Le takeaway : gagnez du temps de relecture en faisant se relire les agents entre eux. Cela élimine les revues faciles pour que seules les PR qui ont vraiment besoin d'attention humaine soient signalées.

Cela dit, ces systèmes peuvent devenir coûteux en tokens : "Environ 60 % de ma dépense en tokens part dans l'automatisation de la corvée de CI et de revue, et je ne regrette pas un seul dollar" — Paul. Si faire tourner plusieurs agents ou boucles n'est pas envisageable pour votre équipe, cherchez des designs mono-agent.

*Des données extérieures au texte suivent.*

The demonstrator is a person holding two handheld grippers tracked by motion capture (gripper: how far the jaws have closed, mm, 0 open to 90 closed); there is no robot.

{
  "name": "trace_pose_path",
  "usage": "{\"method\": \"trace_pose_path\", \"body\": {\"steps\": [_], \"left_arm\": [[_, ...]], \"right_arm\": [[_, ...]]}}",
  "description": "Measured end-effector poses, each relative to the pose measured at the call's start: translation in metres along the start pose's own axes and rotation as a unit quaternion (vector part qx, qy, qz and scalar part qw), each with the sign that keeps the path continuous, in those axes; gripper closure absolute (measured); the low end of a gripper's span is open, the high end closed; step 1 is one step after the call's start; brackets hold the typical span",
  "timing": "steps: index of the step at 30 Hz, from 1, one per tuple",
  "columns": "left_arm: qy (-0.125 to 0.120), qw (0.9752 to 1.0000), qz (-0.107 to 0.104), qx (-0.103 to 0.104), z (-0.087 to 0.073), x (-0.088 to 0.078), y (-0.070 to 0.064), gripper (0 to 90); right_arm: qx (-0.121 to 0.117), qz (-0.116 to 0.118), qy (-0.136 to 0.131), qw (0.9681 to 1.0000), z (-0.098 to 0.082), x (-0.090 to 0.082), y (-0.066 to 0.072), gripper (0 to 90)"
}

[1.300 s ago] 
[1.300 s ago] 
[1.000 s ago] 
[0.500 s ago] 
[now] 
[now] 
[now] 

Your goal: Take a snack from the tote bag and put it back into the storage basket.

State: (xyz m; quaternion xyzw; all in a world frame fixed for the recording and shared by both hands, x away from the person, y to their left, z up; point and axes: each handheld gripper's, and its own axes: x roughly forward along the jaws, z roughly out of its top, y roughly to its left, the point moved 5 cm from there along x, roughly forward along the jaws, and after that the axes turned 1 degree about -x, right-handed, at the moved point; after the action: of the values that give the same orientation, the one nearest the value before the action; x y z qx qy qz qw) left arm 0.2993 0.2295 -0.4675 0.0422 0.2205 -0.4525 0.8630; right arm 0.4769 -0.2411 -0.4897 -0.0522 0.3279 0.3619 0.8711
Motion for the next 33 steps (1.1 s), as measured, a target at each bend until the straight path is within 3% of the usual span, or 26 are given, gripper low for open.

Le context switching qui accompagne le codage agentique est épuisant. Un moyen simple de réduire cette fatigue est d'automatiser les tâches adjacentes à la revue qui ne demandent pas votre attention. Par exemple, "babysitter" une seule PR peut impliquer des tâches fastidieuses : surveiller la CI, relancer des tests flaky, vérifier les notifications de commentaires, garder la branche à jour. Pourquoi gaspiller votre ressource la plus précieuse — votre énergie — quand vous pouvez tout déléguer à une boucle ?

Le takeaway : réduisez le context switching et la fatigue en déléguant les tâches simples comme le babysitting de PR à une boucle.

Enfin, les équipes qui bougent vite génèrent beaucoup de petites PR à faible risque, et chacune a quand même besoin d'une approbation sur GitHub (un "stamp"). PostHog gérait cela dans Slack, via un canal #dev-stamp-exchange où l'on dépose sa PR en attendant que quelqu'un l'approuve — un processus lui aussi automatisable.